I hadn’t yet seen My Blueberry Nights when Jimmy Ho, the infamous man-about-London-town and aspiring world-dominator (see his OMyJimmy t-shirt line), texted me to say that he fancied a drink and a large slice of blueberry pie.
A quick Google search provided us with no direction regarding the blueberry pie. The Diner in Shoreditch with its "classic American food" only had apple and banoffee - the later of which the Brits think is a quintessential American dessert despite its suspiciously British-sounding name and the fact that nobody in the U.S. has ever heard of it. But I reasoned, there must be some cocktail concoction somewhere that would satisfy both cravings.
So as I waited for Mr. Jimmy at the elegant and eclectic Loungelover with its impressive list of libations (their dessert menu boasted tofu panacotta – still no blueberry pie) one of the bartenders asked me a succession of questions meant to shed light on 'my' drink: "Coffee or tea?" "Umm, both, depends on the day..." "Last meal on earth - chocolate or vanilla?" "Chocolate." (Although I had tempting thoughts of Magnolia Bakery's vanilla cupcake recipe).
But as it turned out, my choices didn't make any sense; what my answers said I liked (sweet) and what I actually like (definitely not sweet - sour) didn't add up.
"Interesting," he said. "You're one of only 2% of people in the population who get such a result."
Of course. Me? A reflection of only 2% of the population? How typical.
But I was a tad disturbed.
"Does this mean I don't really know what I like?"
"No, it could just mean you're adventurous."
Ahhh... that sounded about right - I hoped.
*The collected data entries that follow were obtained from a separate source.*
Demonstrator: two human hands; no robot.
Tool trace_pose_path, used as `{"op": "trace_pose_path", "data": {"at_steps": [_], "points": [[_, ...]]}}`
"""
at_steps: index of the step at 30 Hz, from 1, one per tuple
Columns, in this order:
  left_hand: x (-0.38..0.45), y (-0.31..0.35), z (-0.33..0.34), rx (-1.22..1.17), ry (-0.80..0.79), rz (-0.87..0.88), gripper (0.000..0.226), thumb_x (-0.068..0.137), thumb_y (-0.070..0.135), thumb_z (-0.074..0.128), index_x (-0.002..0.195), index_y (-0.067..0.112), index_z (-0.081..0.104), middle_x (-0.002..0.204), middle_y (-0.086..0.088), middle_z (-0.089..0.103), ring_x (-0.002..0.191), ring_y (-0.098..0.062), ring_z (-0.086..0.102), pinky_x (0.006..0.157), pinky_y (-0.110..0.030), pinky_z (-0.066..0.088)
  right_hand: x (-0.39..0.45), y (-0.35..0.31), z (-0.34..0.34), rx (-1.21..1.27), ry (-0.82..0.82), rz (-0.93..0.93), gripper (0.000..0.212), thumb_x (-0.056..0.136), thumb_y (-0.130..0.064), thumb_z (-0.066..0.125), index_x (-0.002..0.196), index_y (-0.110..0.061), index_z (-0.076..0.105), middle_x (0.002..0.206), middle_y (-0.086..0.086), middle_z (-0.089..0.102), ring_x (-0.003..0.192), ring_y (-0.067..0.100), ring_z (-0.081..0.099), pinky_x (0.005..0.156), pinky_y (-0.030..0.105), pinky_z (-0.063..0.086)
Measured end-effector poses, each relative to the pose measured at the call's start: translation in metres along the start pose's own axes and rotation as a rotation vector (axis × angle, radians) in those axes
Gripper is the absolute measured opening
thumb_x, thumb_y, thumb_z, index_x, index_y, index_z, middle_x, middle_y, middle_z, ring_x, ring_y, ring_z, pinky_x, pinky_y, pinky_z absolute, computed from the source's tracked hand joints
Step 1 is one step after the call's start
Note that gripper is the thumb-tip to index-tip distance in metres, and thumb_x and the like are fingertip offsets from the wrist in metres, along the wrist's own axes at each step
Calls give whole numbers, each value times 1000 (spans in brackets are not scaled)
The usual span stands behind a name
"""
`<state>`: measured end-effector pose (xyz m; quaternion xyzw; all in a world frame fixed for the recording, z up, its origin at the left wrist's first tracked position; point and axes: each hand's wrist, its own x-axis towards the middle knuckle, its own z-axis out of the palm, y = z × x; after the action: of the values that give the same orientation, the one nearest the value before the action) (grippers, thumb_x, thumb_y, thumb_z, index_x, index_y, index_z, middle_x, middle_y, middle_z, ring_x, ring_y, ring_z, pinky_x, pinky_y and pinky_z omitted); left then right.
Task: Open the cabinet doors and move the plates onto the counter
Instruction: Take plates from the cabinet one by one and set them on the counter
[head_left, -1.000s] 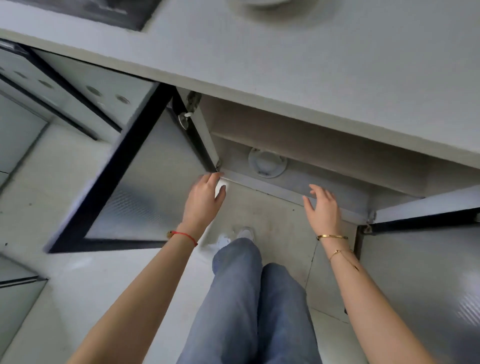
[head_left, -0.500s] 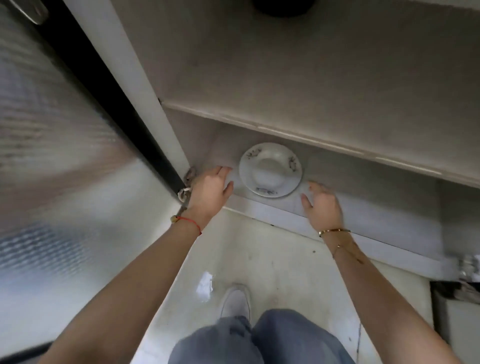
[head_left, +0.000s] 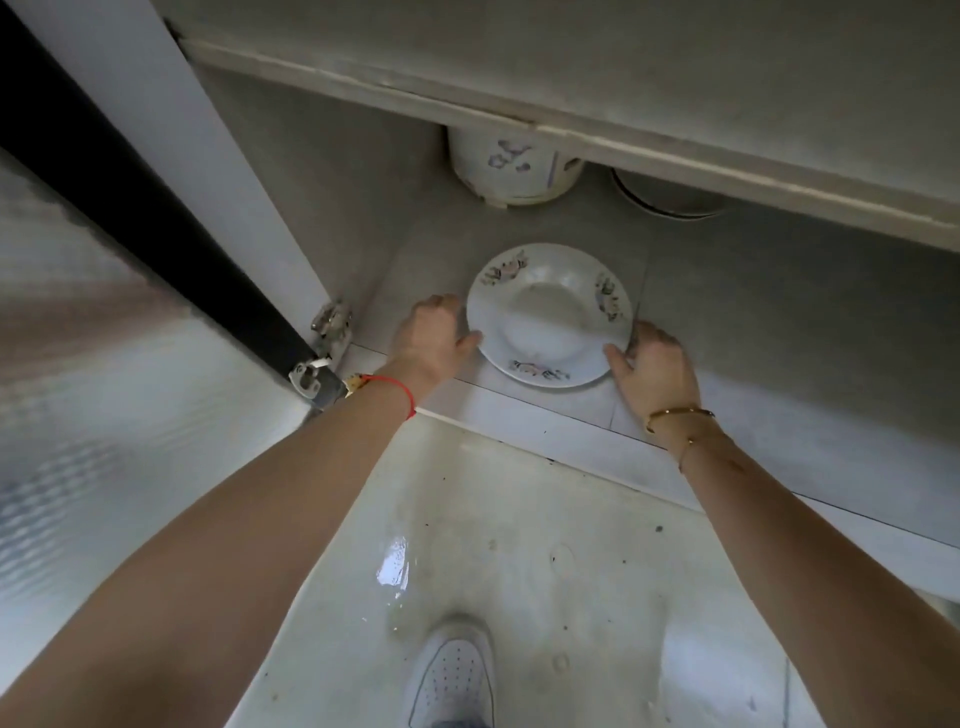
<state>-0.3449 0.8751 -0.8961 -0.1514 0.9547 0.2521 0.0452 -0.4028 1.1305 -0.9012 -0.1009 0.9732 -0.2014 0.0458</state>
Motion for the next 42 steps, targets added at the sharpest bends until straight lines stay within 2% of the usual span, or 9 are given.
{"op": "trace_pose_path", "data": {"at_steps": [12, 18, 20, 22, 25, 28, 31, 35, 42], "points": [[-32, -2, 6, -340, -53, -42, 29, 82, 8, 69, 110, 1, 65, 106, -16, 72, 97, -28, 68, 91, -35, 52, -27, -6, 2, 287, -10, 163, 29, 83, -14, 67, 105, 3, 61, 95, 23, 68, 93, 37, 63, 79, 37, 52], [-98, -8, -3, -428, 10, -34, 30, 83, 12, 71, 113, 9, 66, 104, -1, 69, 87, -9, 61, 73, 1, 39, -79, -10, -2, 413, -23, 164, 32, 82, -11, 68, 112, -3, 62, 92, 15, 71, 89, 31, 66, 81, 30, 52], [-117, -9, -11, -448, 58, -16, 31, 83, 11, 72, 113, 11, 67, 101, 4, 69, 81, 1, 60, 73, 4, 38, -94, -14, -6, 440, -17, 140, 29, 81, -11, 68, 109, -6, 62, 86, 8, 71, 84, 26, 66, 76, 27, 52], [-133, -9, -19, -468, 102, -7, 30, 82, 12, 73, 111, 14, 68, 100, 10, 68, 84, 10, 59, 75, 4, 38, -105, -19, -13, 460, -6, 116, 30, 80, -12, 69, 110, -10, 63, 77, -5, 67, 77, 16, 64, 66, 6, 45], [-152, -10, -32, -478, 138, -15, 29, 83, 15, 72, 112, 17, 67, 103, 16, 67, 92, 2, 62, 82, 1, 39, -117, -28, -26, 502, 3, 83, 31, 80, -10, 70, 110, -14, 63, 71, -19, 60, 67, -3, 60, 61, -2, 42], [-169, -5, -50, -496, 167, -21, 30, 84, 15, 72, 113, 23, 67, 104, 28, 63, 97, -3, 61, 86, 1, 38, -129, -39, -40, 526, 14, 54, 32, 80, -8, 71, 111, -14, 62, 69, -21, 60, 67, -13, 59, 61, -3, 41], [-192, 12, -76, -526, 192, -46, 36, 83, 12, 71, 110, 35, 64, 103, 36, 59, 97, 1, 60, 86, 2, 38, -141, -54, -65, 508, 11, 43, 32, 81, -9, 70, 112, -14, 62, 70, -20, 59, 64, -9, 59, 60, -1, 42], [-236, 36, -128, -551, 171, -118, 37, 83, 13, 72, 115, 29, 66, 107, 24, 66, 99, -4, 63, 89, -4, 42, -174, -83, -114, 445, -38, 41, 30, 82, -11, 69, 112, -13, 61, 77, -10, 61, 66, 6, 57, 59, 0, 37], [-324, 94, -256, -570, 107, -215, 32, 83, 12, 72, 113, 21, 68, 110, 7, 72, 98, -12, 67, 91, -28, 52, -248, -142, -244, 476, -115, 94, 30, 81, -12, 69, 109, -19, 61, 71, -16, 60, 64, -2, 57, 63, 6, 43]]}}
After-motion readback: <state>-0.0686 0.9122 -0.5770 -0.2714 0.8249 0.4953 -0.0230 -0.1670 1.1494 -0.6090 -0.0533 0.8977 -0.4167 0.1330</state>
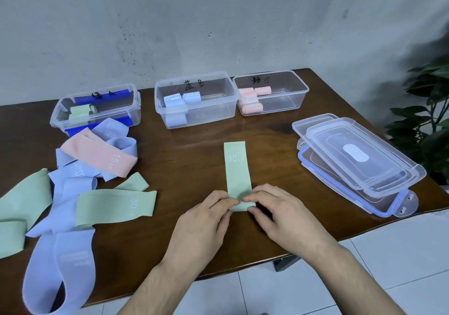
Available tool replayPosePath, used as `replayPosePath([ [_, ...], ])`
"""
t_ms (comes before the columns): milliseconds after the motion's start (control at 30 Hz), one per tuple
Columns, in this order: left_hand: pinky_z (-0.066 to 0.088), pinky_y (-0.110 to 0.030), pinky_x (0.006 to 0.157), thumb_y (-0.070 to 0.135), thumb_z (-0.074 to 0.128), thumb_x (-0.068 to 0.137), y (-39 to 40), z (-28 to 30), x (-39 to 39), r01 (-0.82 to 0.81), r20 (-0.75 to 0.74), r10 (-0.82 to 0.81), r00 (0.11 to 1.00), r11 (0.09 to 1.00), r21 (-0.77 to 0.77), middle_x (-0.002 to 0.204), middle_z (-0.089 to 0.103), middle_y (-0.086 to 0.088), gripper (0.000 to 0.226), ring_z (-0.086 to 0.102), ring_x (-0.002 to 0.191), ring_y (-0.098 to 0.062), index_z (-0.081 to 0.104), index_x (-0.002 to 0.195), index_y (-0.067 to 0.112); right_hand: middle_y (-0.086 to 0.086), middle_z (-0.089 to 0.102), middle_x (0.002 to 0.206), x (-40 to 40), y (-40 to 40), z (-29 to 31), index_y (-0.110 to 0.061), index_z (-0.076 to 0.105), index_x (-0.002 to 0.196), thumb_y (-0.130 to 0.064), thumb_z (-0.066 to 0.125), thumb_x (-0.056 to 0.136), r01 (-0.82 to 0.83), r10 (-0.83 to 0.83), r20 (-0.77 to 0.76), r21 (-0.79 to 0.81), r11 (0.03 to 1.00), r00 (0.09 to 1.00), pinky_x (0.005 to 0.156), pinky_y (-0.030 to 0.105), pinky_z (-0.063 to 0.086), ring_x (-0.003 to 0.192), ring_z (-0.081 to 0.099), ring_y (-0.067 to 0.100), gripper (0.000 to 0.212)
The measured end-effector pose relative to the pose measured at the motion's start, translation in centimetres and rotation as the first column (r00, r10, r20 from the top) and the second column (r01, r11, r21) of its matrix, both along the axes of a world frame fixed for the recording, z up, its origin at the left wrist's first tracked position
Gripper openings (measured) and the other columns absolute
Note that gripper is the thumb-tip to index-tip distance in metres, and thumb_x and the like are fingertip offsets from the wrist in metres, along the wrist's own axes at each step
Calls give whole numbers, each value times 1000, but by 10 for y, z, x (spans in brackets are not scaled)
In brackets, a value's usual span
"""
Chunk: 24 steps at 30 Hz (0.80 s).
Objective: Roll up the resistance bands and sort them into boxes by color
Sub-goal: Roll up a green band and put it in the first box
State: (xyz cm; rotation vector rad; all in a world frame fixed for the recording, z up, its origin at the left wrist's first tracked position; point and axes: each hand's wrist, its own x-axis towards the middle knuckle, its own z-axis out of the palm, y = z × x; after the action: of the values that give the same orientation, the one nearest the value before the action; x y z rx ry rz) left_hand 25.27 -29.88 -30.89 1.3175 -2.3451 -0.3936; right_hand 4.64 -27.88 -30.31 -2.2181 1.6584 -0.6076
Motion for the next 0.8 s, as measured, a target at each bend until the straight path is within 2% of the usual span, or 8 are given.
replayPosePath([
  [133, 47, -9, 70, 30, 54, 99, -6, 4, -1, 17, 56, -17, 998, 1000, 2, 123, 53, 20, 27, 63, 89, -5, 62, 125, 32, -19, 54, 127, 0, -1, 1, -31, 61, 132, -33, 61, 97, -9, 8, -52, -21, 1000, 999, 96, 17, 45, 110, 49, 3, 35],
  [267, 41, -6, 72, 36, 43, 103, -10, 6, -1, 13, 60, -14, 998, 1000, 21, 132, 46, 22, 34, 59, 98, -6, 54, 135, 35, -19, 54, 124, 1, -3, -1, -31, 62, 126, -30, 66, 94, -7, 6, -41, -23, 1000, 999, 94, 16, 46, 107, 49, 2, 32],
  [433, 50, -11, 67, 31, 54, 99, -8, 1, 1, -6, 5, 6, 1000, 1000, 10, 123, 50, 22, 27, 60, 80, -4, 62, 125, 32, -18, 58, 121, 1, -7, -2, -29, 65, 124, -28, 65, 95, 6, -7, -17, -33, 999, 1000, 95, 20, 49, 106, 53, 3, 29],
  [533, 49, -9, 65, 30, 63, 94, -6, -3, 0, -13, -2, 13, 1000, 1000, 3, 122, 52, 20, 27, 51, 69, 1, 64, 121, 31, -18, 57, 122, 0, -8, -3, -29, 65, 126, -30, 63, 97, 11, -11, -12, -29, 1000, 1000, 97, 23, 49, 108, 54, 3, 30],
  [700, 47, -11, 61, 33, 65, 93, -13, -2, -3, -21, 23, 22, 999, 999, -36, 118, 55, 20, 28, 58, 70, -4, 65, 121, 30, -20, 54, 130, 1, -10, 2, -33, 58, 136, -36, 57, 99, 9, -9, -45, 15, 1000, 999, 104, 23, 44, 116, 49, 2, 37],
  [800, 41, -7, 63, 34, 60, 96, -17, 0, -4, -14, 31, 15, 999, 1000, -21, 119, 56, 20, 27, 57, 72, -3, 64, 123, 30, -20, 54, 131, 2, -15, 7, -34, 54, 138, -38, 57, 99, -11, 13, -93, 27, 1000, 996, 104, 24, 42, 112, 46, 2, 40],
])
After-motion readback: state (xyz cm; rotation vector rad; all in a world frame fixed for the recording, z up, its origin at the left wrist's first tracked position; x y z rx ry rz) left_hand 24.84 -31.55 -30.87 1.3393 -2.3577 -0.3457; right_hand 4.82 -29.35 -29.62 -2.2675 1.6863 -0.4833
Around that time Jimmy showed up. After having his cocktail fortune told via the bartender's series of questions (his answers were far more definitive than mine and actually made sense) Jimmy came away with a drink (muddled with blueberries!) just to suit his taste...as seen below with his faux blueberry pie fix in-hand.
Soon after my evening at Loungelover, I happened to see My Blueberry Nights and the scrumptious symbolism of the blueberry pie really hit me…the way it so deliciously embodies the choice unmade…the thing that people don't want - right down to the near-impossibility of actually finding one.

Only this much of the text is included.